The disease now manifests in both adults and children, occurs around the world, shows itself in a variety of ways and is no longer thought to be so rare in the U.S. For example, in Olmsted County, Minn., the county in which the Mayo Clinic is located, the incidence of celiac disease went from close to zero in the 1950s to between 15 and 20 per 100,000 person-years, where it has plateaued for a couple of decades, Dr. Murray said.
“It stayed at a level that’s about 20 times higher than what it was prior,” he said.
According to a study based on data from the U.S. National Health and Nutrition Examination Survey, about 1.8 million people in the U.S. have celiac disease, although most are undiagnosed and are not on a gluten-free diet, he said. A similar number of people, interestingly, are on a gluten-free diet, but do not have celiac disease.

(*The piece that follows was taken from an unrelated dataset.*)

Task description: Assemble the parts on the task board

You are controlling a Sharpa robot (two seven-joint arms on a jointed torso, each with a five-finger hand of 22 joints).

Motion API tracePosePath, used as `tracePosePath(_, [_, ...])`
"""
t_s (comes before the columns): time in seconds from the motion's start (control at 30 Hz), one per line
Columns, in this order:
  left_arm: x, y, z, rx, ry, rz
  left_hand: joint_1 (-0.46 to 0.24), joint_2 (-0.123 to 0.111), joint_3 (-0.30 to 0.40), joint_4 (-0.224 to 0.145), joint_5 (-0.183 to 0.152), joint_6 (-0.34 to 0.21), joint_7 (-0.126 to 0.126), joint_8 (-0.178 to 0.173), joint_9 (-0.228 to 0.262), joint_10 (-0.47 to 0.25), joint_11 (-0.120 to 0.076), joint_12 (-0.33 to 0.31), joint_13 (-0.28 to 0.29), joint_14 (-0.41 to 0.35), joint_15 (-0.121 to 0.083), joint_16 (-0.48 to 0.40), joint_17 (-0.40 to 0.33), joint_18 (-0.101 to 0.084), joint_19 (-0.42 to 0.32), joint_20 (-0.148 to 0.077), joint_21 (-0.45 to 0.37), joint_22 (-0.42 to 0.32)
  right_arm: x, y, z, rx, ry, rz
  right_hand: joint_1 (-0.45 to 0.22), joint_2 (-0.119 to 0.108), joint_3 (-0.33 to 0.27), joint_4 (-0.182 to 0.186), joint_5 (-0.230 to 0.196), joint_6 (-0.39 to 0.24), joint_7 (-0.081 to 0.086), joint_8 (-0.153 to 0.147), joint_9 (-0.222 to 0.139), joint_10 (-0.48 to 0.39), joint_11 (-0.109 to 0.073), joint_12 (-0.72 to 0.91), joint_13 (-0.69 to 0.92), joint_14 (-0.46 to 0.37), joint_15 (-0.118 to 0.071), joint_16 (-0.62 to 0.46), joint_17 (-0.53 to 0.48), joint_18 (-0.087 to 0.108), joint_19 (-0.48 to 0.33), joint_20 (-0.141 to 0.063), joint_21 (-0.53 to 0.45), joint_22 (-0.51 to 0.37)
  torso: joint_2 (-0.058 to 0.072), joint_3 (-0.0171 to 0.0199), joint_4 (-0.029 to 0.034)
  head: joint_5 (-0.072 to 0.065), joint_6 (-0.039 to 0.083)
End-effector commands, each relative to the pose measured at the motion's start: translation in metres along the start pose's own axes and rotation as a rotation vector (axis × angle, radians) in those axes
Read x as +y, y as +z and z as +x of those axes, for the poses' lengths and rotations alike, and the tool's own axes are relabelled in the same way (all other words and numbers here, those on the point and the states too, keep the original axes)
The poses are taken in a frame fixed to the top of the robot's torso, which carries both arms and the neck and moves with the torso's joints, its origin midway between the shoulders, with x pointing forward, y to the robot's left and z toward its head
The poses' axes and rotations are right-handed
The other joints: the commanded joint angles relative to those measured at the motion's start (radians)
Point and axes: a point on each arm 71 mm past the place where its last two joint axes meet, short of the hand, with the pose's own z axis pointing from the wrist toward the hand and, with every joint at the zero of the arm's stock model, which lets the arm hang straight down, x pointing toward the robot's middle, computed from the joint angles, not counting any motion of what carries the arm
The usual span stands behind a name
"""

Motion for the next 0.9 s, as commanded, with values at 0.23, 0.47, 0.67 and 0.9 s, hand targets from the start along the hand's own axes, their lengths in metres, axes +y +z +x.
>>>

“The irony is, those who have celiac disease are not diagnosed, most of them, even though they would probably benefit from being on a gluten-free diet; whereas, those who are on a gluten-free diet without the diagnosis—it’s uncertain that they even need or benefit from the diet,” Dr. Murray said.
About a quarter of cases present as classic malabsorptive syndrome, with such symptoms as diarrhea, steatorrhea, weight loss and other problems. About half present as mono-symptomatic, with anemia, diarrhea, lactose intolerance or some other symptom. Another quarter of the patients present with a non-gastrointestinal problem, such as infertility, bone disease, neurological disease, shortness of stature or brittle diabetes.
Rheumatic diseases in which celiac disease is seen include inflammatory myositis, sarcoidosis, juvenile arthritis and primary Sjögren’s syndrome. Some patients also develop a fibromyalgia-like disorder, Dr. Murray said.
A frequent misconception is that a positive HLA finding means that someone has the disease.
A celiac serology test is used for initial detection and as an adjunct to diagnosis, but the gold standard for diagnosis is villous atrophy, or a flat-appearing pathology, with chronic inflammation, in the proximal small intestine while on a gluten-containing diet.